A city council committee approved an ordinance Friday that would require Chicago bars and restaurants that serve alcohol to ban firearms. Those that don't could lose their liquor licenses. The proposal, which still must be voted on by the full council, is stricter than the law approved by the Illinois Legislature earlier this year. That measure bans firearms from establishments where alcohol sales account for at least half of revenues.
"The City Council believes that booze and bullets don't mix," Chicago Alderman Ed Burke said.
The effort is the latest in the ongoing tug-of-war between officials in Illinois' urban areas who say looser gun laws will lead to more crime and lawmakers and gun-rights advocates who say restrictions violate their Second Amendment right to bear arms.
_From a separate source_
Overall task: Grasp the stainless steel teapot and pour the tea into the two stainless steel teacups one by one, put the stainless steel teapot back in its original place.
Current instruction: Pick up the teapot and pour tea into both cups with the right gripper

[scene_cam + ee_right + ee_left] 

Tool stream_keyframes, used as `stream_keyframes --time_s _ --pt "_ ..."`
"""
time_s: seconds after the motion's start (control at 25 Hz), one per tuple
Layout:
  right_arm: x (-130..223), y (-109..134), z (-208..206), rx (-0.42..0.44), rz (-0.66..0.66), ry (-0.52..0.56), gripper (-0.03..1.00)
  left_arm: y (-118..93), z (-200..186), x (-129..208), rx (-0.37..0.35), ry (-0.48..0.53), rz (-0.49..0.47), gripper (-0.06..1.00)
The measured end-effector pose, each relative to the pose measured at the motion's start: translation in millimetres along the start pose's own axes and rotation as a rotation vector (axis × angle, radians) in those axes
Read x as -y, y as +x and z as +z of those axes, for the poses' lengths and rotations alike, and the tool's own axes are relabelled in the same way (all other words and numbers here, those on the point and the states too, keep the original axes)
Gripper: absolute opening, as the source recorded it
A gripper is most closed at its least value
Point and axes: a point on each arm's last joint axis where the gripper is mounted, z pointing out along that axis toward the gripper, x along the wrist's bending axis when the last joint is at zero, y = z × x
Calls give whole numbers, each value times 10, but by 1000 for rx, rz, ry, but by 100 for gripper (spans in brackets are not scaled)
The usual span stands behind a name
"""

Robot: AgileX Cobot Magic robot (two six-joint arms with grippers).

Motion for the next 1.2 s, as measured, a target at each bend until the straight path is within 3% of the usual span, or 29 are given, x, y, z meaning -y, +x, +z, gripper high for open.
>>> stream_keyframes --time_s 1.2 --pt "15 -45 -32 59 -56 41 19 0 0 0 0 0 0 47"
Todd Vandermyde, a lobbyist for the National Rifle Association, said city officials didn't have the authority to circumvent state law. He also told the Chicago Sun-Times that aldermen were trying to create "two classes of citizens" because under the proposed ordinance, retired law enforcement officers and an establishment's owners and tenants would be allowed to carry their weapons.
"My life — the life of my family — is not worth protecting when I'm trying to get to and from a restaurant?" Vandermyde said. "Why are we supposed to be second-class citizens put at a disadvantage because somebody doesn't like the law that was passed?"
Illinois was the last state in the nation to still have a ban on the concealed carry of firearms when a federal judge ruled in December that the law was unconstitutional. The court also gave the Legislature until July to approve a measure legalizing it.
At the time, Chicago Mayor Rahm Emanuel made clear he would continue to take on the gun lobby and said he would advocate for "sensible gun laws" that would protect the people of Chicago from guns and gangs. Some aldermen vowed to fight the court's ruling, which came as the city was about to record more than 500 homicides — many of them shootings — for the year.
Chicago police say the city has seen 100 fewer homicides and nearly 500 fewer shooting victims over the past 11 months compared to the same period last year. They also say they've seized more than 4,800 illegal firearms so far in 2013 — more than any department in the country.
In May, lawmakers approved compromise legislation that allows anyone with a valid Firearm Owners Identification card and who has completed 16 hours of gun training and passed a background check to obtain a concealed carry permit for $150. It also made a list of places — including schools, libraries and mass transit buses and trains — off limits to guns.
Gov. Pat Quinn, a Chicago Democrat, used his amendatory veto to change the bill, saying it wasn't restrictive enough. He wanted guns banned from any business where alcohol is served and to limit gun owners to carrying one concealed gun and one ammunition clip holding up to 10 rounds, in addition to other changes.
But lawmakers voted to override Quinn's changes and pass the law as originally approved. They gave Illinois State Police six months to set up the permit process and another 90 days to process applications, though gun rights supporters have asked the courts to allow residents to carry weapons immediately. A hearing on that request is scheduled for October.